Les avocats de Shein ont accusé la France de l'avoir choisie pour une « croisade » contre la plateforme en ligne chinoise, lors d'une audience au tribunal de Paris sur la répression du gouvernement contre les produits illégaux vendus sur le site.
«Notre client fait l'objet d'un complot, d'un complot médiatique, d'un complot politique et je dirais même d'un traitement discriminatoire», a déclaré au tribunal Julia Bombardier, l'une des deux avocates représentant Shein.
Shein a été au centre d'un scandale en France depuis que l'organisme de surveillance des consommateurs du pays a découvert sur son marché des armes interdites et des poupées sexuelles ressemblant à des enfants, ce qui a incité le gouvernement à suspendre la plateforme le jour de l'ouverture de son premier magasin à Paris.
L'avocat de l'État français, Renaud Le Gunehec, a ouvert l'audience en exigeant une série de mesures de la part de Shein pour démontrer que les produits vendus sur son site Internet sont conformes à la loi, mais a renoncé aux pressions précédentes du gouvernement visant à suspendre complètement la plateforme en ligne pendant trois mois.
Shein doit établir des contrôles sur son site Web, y compris la vérification de l'âge et le filtrage, pour garantir que les mineurs ne puissent pas accéder au contenu pornographique, a soutenu Le Gunehec, demandant au tribunal d'imposer la suspension de son marché jusqu'à ce que Shein ait démontré de tels contrôles au régulateur français des communications Arcom.

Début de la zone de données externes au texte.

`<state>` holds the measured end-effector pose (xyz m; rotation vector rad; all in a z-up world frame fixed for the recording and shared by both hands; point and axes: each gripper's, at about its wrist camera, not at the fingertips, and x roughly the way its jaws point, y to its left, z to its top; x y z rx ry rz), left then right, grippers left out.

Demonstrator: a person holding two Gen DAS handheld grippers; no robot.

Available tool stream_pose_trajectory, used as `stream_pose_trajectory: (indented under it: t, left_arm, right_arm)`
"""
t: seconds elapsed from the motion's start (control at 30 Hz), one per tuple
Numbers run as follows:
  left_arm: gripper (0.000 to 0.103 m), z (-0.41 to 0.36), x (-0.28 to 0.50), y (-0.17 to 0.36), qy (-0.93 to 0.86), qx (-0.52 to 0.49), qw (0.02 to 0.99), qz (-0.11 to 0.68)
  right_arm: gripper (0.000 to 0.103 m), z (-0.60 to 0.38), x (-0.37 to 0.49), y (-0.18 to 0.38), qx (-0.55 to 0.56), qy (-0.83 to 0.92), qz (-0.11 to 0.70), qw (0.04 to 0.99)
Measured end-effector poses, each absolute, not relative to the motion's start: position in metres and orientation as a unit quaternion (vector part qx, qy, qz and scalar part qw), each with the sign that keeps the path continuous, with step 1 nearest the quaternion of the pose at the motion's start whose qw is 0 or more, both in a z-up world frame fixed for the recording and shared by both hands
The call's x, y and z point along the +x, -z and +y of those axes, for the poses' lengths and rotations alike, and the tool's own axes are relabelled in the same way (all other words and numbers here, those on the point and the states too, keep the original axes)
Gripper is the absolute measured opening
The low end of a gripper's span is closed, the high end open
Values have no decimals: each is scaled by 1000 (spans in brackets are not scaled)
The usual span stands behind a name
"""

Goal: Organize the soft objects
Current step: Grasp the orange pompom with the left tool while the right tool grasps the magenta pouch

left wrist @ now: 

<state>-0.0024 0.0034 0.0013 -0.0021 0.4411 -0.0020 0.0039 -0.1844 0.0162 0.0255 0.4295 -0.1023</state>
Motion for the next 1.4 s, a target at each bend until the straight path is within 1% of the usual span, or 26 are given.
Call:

Shein a désactivé sa place de marché – où des vendeurs tiers répertorient leurs produits – en France le 5 novembre, après que les autorités ont découvert des articles illégaux à vendre, mais son site sur lequel elle vend des vêtements de marque Shein reste accessible.
Kami Haeri, représentant également Shein, a fait valoir que le procès de l'État n'était pas pertinent parce que Shein avait déjà suspendu son marché et a déclaré qu'Arcom n'avait aucune juridiction sur les plateformes, qualifiant les demandes de l'État de disproportionnées et « même pas légales ».
L'État a invoqué l'article 6.3 de la loi sur l'économie numérique, qui donne au juge le pouvoir de prescrire des mesures visant à prévenir ou faire cesser les dommages causés par les contenus en ligne.
« Nous n'avons pas l'intention d'être ici pour remplacer la Commission européenne », a déclaré Le Gunehec. « Nous ne sommes pas ici aujourd’hui pour réglementer, nous sommes là pour prévenir les dommages et faire face à des choses inacceptables. »
Parmi les mesures prises par le gouvernement français, celui-ci affirme avoir examiné 200 000 colis Shein à l'aéroport Charles de Gaulle à Paris en 24 heures et constaté que 80 % des produits n'étaient pas conformes à la réglementation.
Bombardier a tenté vendredi de semer le doute sur cette conclusion, affirmant qu'il était « tout simplement impossible » de vérifier autant de colis en une seule journée.
L'audience est en cours et le juge annoncera sa décision le 19 décembre.
Dans un communiqué la semaine dernière, le parquet de Paris a déclaré qu'une suspension de trois mois pourrait être considérée comme « disproportionnée » au regard de la jurisprudence de la Cour européenne des droits de l'homme si Shein parvenait à prouver qu'elle a arrêté toutes les ventes de marchandises illégales.
Mais le procureur a soutenu la demande du gouvernement selon laquelle Shein fournirait des preuves des mesures prises pour mettre fin à ces ventes.
La décision de la France intervient dans le cadre d'une surveillance plus large des géants chinois tels que Shein et Temu dans le cadre de la loi européenne sur les services numériques, reflétant les inquiétudes concernant la sécurité des consommateurs, la vente illégale de produits et la concurrence déloyale.
Aux États-Unis, le procureur général du Texas, Ken Paxton, a déclaré lundi qu'il enquêtait sur Shein pour déterminer si le détaillant de mode rapide avait violé la loi de l'État relative aux pratiques de travail contraires à l'éthique et à la vente de produits de consommation dangereux.